=== RECORDS FOR THE EXERCISE ===
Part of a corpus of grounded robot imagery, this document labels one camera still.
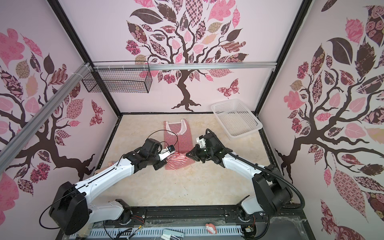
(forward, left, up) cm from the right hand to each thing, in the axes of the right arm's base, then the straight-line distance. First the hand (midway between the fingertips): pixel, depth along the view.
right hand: (185, 153), depth 80 cm
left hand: (0, +13, -6) cm, 15 cm away
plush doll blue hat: (0, +47, -10) cm, 48 cm away
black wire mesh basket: (+46, +43, +20) cm, 66 cm away
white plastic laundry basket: (+37, -38, -14) cm, 55 cm away
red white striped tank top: (+23, +7, -13) cm, 28 cm away
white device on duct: (-35, +6, -13) cm, 38 cm away
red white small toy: (-33, -12, -10) cm, 36 cm away
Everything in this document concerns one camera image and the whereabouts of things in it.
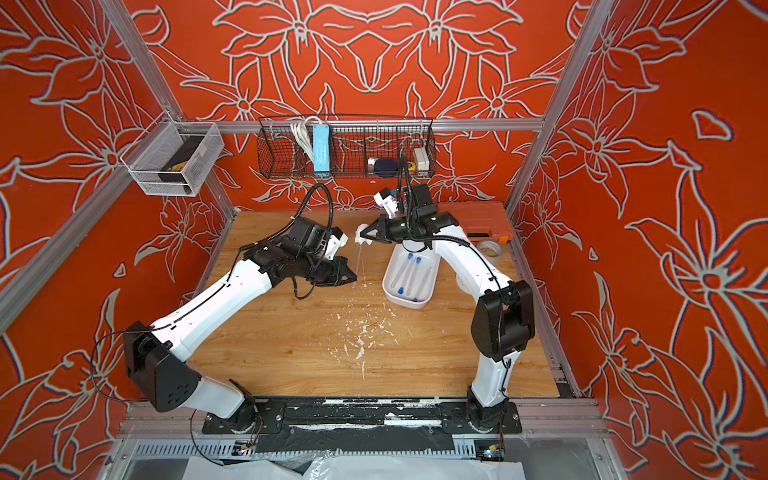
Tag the dark round object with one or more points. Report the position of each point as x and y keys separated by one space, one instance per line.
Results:
x=386 y=168

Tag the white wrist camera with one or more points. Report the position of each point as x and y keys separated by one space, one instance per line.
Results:
x=337 y=240
x=387 y=199

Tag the white wipe tissue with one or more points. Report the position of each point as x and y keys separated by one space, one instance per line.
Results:
x=360 y=238

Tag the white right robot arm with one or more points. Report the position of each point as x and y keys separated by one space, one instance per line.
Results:
x=503 y=321

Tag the light blue box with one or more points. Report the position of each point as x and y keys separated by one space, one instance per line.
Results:
x=321 y=150

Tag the orange tool case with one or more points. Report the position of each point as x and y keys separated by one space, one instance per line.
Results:
x=481 y=219

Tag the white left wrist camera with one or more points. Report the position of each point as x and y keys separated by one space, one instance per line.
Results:
x=337 y=240

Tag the white plastic tray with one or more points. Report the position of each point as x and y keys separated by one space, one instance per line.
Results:
x=429 y=258

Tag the clear tape roll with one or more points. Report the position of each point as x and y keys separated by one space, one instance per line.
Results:
x=491 y=250

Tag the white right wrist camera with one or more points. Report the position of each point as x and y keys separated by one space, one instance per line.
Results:
x=387 y=199

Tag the test tube blue cap pair-right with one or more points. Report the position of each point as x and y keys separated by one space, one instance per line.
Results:
x=359 y=267

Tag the white small box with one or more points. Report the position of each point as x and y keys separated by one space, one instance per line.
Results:
x=422 y=161

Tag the black yellow item in box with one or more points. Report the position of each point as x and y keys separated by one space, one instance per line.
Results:
x=171 y=171

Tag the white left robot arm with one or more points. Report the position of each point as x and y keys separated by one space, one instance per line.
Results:
x=156 y=355

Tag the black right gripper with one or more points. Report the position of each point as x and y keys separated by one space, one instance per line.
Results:
x=386 y=232

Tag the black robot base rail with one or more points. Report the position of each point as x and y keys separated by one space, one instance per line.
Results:
x=370 y=425

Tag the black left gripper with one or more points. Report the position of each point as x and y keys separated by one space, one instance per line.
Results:
x=338 y=279

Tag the black wire basket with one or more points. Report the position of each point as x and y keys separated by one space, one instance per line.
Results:
x=285 y=144

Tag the clear acrylic wall box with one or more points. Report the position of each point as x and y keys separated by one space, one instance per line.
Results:
x=169 y=158

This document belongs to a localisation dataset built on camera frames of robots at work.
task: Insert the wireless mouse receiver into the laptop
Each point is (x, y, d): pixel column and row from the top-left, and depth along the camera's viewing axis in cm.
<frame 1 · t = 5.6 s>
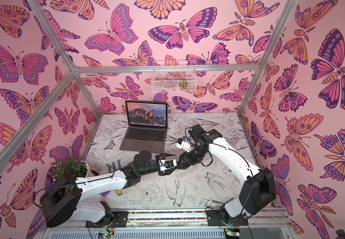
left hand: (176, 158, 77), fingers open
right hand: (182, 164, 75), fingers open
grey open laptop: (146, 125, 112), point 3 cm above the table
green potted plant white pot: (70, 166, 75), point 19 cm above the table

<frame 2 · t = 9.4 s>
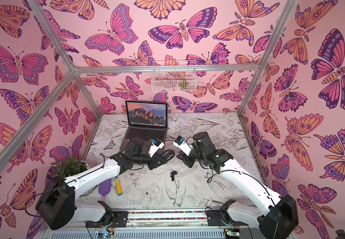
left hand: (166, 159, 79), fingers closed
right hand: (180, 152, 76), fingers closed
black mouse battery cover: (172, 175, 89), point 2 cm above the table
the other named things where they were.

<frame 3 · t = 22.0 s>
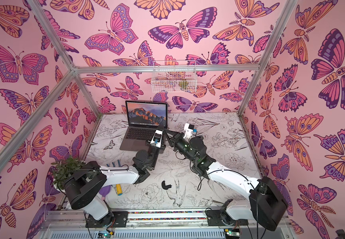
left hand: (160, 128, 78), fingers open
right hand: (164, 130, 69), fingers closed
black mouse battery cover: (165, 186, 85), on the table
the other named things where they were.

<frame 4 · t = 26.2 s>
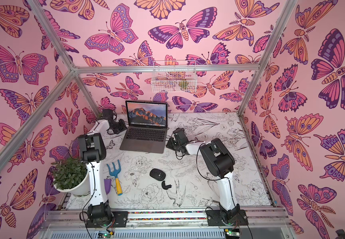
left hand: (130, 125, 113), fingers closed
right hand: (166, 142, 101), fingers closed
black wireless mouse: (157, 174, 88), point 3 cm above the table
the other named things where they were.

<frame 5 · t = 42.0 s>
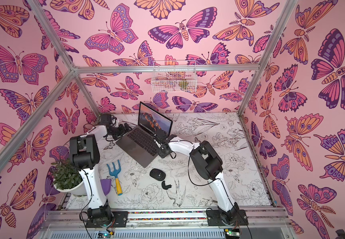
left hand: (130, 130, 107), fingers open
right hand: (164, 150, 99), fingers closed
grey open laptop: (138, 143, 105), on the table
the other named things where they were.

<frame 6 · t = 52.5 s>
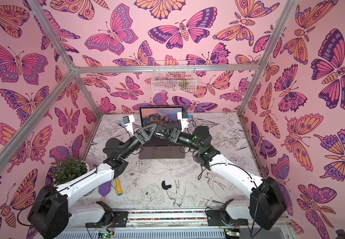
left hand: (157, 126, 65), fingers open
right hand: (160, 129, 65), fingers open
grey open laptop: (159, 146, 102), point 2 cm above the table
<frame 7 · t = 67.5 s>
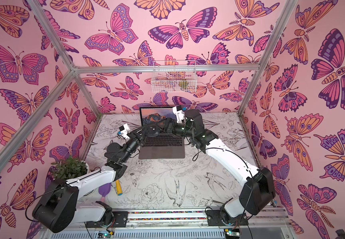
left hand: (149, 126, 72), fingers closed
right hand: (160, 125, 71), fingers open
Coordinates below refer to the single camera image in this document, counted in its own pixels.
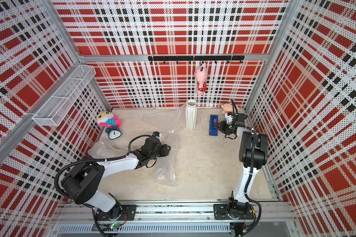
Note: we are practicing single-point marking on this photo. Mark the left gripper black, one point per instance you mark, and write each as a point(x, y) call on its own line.
point(165, 149)

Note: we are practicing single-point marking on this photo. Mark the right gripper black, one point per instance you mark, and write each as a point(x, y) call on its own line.
point(221, 127)

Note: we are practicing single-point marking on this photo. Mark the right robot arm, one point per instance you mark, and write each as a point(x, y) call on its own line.
point(253, 154)

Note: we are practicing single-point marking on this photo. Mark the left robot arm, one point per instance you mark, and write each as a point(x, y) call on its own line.
point(80, 180)

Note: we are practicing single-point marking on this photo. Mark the bubble wrap pile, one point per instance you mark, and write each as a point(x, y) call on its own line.
point(171, 121)

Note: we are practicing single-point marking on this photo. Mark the blue tape dispenser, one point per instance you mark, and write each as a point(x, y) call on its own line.
point(213, 131)

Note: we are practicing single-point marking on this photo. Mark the plush doll blue pants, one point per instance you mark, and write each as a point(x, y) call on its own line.
point(227, 108)

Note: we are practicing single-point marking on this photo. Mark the tall white ribbed vase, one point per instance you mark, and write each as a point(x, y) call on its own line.
point(191, 114)

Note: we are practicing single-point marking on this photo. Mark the teal alarm clock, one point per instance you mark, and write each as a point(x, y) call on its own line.
point(113, 132)

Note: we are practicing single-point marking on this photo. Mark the pink hanging plush toy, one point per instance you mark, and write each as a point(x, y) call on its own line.
point(201, 76)

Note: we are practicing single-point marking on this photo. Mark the white pink owl plush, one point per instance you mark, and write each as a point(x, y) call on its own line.
point(108, 119)

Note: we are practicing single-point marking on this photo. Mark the black hook rail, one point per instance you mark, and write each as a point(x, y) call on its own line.
point(199, 58)

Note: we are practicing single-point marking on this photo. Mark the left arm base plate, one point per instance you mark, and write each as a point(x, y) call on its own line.
point(119, 212)

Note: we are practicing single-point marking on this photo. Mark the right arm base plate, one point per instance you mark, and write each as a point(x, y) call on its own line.
point(243, 211)

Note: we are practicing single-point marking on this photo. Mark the white wire mesh shelf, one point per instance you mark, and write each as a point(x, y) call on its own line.
point(55, 109)

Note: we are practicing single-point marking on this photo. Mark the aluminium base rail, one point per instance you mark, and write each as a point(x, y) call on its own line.
point(177, 218)

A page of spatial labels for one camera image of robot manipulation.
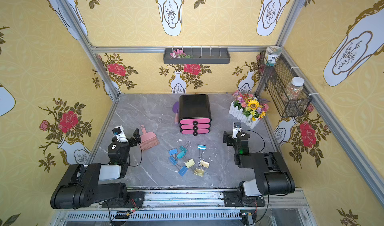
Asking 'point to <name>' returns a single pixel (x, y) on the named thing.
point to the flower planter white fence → (247, 108)
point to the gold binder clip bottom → (199, 172)
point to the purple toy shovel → (176, 109)
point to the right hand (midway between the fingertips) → (236, 130)
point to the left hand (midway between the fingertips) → (124, 130)
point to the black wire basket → (275, 79)
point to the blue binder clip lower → (183, 170)
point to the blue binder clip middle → (173, 161)
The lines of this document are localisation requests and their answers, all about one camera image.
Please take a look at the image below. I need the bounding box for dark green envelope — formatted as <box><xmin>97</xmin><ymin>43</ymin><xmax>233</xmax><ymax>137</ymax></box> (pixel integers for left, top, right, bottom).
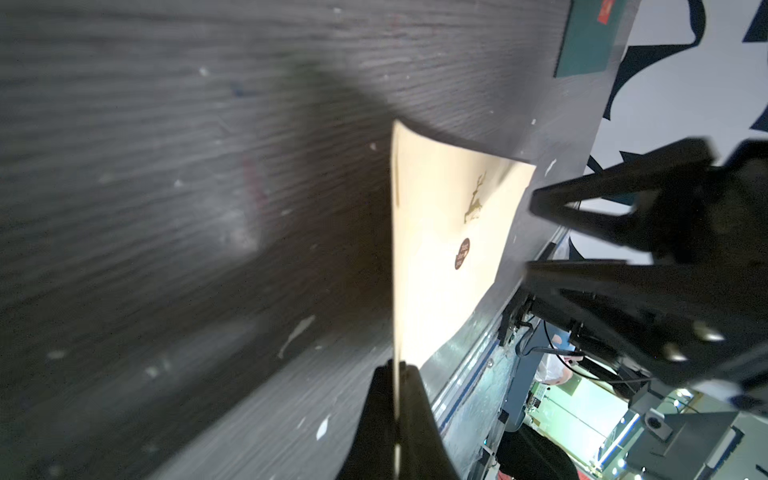
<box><xmin>554</xmin><ymin>0</ymin><xmax>626</xmax><ymax>78</ymax></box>

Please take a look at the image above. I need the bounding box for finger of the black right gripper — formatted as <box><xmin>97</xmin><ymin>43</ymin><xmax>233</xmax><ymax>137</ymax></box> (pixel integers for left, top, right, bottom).
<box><xmin>524</xmin><ymin>261</ymin><xmax>738</xmax><ymax>384</ymax></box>
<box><xmin>529</xmin><ymin>138</ymin><xmax>714</xmax><ymax>252</ymax></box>

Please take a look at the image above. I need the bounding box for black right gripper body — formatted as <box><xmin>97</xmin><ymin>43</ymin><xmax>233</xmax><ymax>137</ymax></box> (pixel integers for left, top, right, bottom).
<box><xmin>635</xmin><ymin>139</ymin><xmax>767</xmax><ymax>414</ymax></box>

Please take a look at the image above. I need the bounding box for cream yellow envelope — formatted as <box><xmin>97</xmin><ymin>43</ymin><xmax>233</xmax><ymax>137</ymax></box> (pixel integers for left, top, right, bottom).
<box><xmin>389</xmin><ymin>118</ymin><xmax>538</xmax><ymax>368</ymax></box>

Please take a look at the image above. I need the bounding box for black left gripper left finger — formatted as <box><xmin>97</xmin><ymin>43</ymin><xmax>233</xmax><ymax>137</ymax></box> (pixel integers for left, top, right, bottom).
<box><xmin>336</xmin><ymin>361</ymin><xmax>397</xmax><ymax>480</ymax></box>

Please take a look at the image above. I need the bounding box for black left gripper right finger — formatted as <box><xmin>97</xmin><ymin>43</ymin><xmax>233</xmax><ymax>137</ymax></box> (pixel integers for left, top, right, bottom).
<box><xmin>398</xmin><ymin>362</ymin><xmax>458</xmax><ymax>479</ymax></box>

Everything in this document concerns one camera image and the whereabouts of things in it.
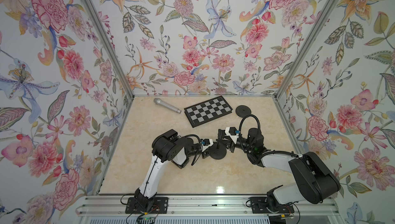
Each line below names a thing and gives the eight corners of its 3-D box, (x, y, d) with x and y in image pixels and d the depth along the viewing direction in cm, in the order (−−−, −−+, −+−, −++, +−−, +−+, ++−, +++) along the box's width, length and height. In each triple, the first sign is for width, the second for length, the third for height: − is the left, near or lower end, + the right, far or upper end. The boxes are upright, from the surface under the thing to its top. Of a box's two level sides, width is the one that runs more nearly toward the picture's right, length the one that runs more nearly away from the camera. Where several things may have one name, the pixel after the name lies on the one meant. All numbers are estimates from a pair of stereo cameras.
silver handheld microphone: (153, 102, 119) (153, 99, 117) (156, 100, 121) (155, 97, 119) (180, 114, 112) (179, 111, 110) (182, 111, 114) (182, 108, 111)
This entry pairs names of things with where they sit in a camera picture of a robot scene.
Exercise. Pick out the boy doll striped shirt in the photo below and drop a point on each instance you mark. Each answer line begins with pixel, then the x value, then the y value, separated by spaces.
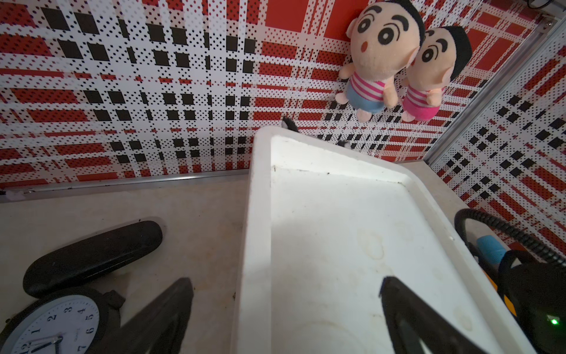
pixel 384 39

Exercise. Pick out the black clock on table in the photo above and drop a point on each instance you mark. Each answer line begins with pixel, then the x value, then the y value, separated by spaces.
pixel 68 321

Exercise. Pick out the black glasses case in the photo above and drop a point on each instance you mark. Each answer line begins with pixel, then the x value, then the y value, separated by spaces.
pixel 88 259

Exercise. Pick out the white three-drawer cabinet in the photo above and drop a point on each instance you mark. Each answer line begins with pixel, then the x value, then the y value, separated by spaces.
pixel 324 227

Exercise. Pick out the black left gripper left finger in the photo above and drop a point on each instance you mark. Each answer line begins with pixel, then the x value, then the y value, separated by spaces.
pixel 160 327

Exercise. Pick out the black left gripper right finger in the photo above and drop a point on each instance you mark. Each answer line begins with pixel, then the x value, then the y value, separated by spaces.
pixel 414 327

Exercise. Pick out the boy doll pink shirt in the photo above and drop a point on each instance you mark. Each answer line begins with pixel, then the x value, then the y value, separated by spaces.
pixel 444 54

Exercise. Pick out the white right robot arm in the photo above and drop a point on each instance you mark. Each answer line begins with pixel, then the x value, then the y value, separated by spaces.
pixel 532 280

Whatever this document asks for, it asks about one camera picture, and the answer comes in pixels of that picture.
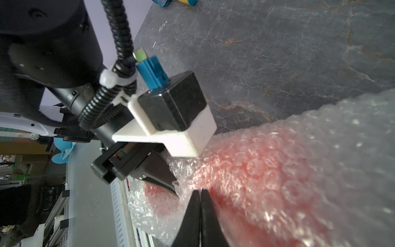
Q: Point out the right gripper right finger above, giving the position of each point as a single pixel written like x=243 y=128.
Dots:
x=211 y=233

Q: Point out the aluminium front rail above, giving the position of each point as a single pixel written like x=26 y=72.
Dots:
===
▶ _TASK INSTRUCTIONS_: For each line above that contains "along", make a copy.

▶ _SOLUTION_:
(forward, left, up) cm from the right hand to each thing, in the axes of the right arm's base, then the straight-line distance. First the hand (midway between the fingertips): pixel, depth along the view.
Each point is (x, y, d): pixel column and row from the top-left, and depth along the camera's viewing axis in cm.
Each line below names a thing and gives the eight corners of its 3-D box, (x, y, d) with x and y in image pixels and d the depth along the viewing direction in cm, in the order (−−−, −−+, −+−, −++, +−−, +−+, ++−, +++) along the box's width, length and height. In each triple, the first sign is for width, the second for length, the third for height: − is the left, near or lower end, + the right, far or upper end. The boxes are upright, from the surface under the thing to its top. Of a box's two level sides, width is the one that runs more nearly toward the picture's right, length the one that runs more nearly away from the camera. Where several things may have one name, the pixel after the name lies on the one meant. All numbers are estimates from a pair of stereo cameras.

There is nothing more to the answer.